La campagna della Brexit ha avuto buon gioco nel sostenere che il remain è espressione di interessi assai lontani dalla massa della popolazione, chiamata a sopportare per l’ennesima volta in silenzio l’ingordigia rapace delle classi dominanti. I suoi sostenitori sentono il fiato sul collo dell’avversario e hanno capito — forse non troppo tardi — che devono mettere la sordina ad argomenti razionali e puntare sull’avversione della «pancia» del Paese per i salti nel buio, per indurla a votare contro il cambiamento. È un gioco di paure incrociate che ha funzionato in extremis per il referendum scozzese e potrebbe farlo di nuovo. Ma non è detto.

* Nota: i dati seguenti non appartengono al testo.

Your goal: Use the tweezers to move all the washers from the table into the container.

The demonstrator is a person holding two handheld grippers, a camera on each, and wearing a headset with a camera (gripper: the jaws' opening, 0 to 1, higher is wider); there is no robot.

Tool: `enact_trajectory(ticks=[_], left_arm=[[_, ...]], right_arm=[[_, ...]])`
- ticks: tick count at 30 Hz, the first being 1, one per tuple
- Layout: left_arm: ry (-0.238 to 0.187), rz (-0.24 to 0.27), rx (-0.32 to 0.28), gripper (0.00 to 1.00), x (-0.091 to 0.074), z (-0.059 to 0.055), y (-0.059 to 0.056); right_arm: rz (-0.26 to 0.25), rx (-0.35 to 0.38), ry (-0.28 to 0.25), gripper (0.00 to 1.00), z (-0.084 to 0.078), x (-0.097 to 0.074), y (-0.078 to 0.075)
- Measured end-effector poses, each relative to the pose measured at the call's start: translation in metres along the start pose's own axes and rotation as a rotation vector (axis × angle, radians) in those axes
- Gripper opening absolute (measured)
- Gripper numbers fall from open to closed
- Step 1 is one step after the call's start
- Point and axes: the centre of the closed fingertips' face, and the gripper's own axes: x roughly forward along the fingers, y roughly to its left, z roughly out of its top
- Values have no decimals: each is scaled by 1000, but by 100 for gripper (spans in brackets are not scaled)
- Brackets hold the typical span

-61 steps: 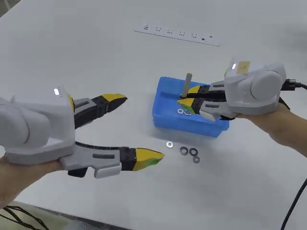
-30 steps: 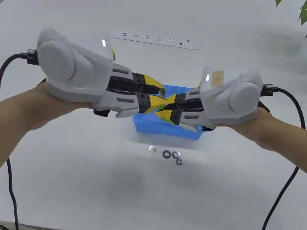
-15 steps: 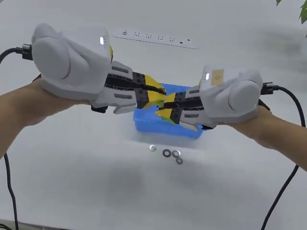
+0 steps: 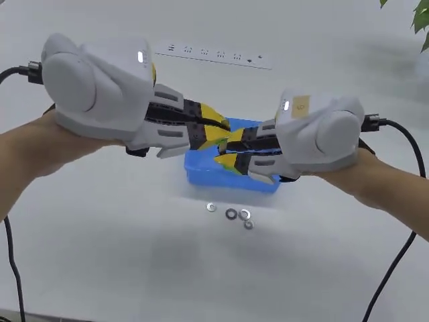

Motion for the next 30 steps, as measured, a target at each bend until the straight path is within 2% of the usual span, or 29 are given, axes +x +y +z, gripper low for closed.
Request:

Da qui al 23 giugno la partita si giocherà sulle percezioni, prima che sui fatti, e l’incertezza è reale. I bookmaker s, che in Gran Bretagna spesso ci colgono più dei sondaggi, continuano a dare la Brexit perdente e c’è da sperare. Resta il fatto che, nel giro di due anni, David Cameron ha messo due volte a repentaglio il suo governo, con referendum che si potevano, se non evitare, gestire meglio; prima sulla Scozia e ora sull’Europa. Comunque vadano le cose, il suo futuro politico appare tutt’altro che brillante.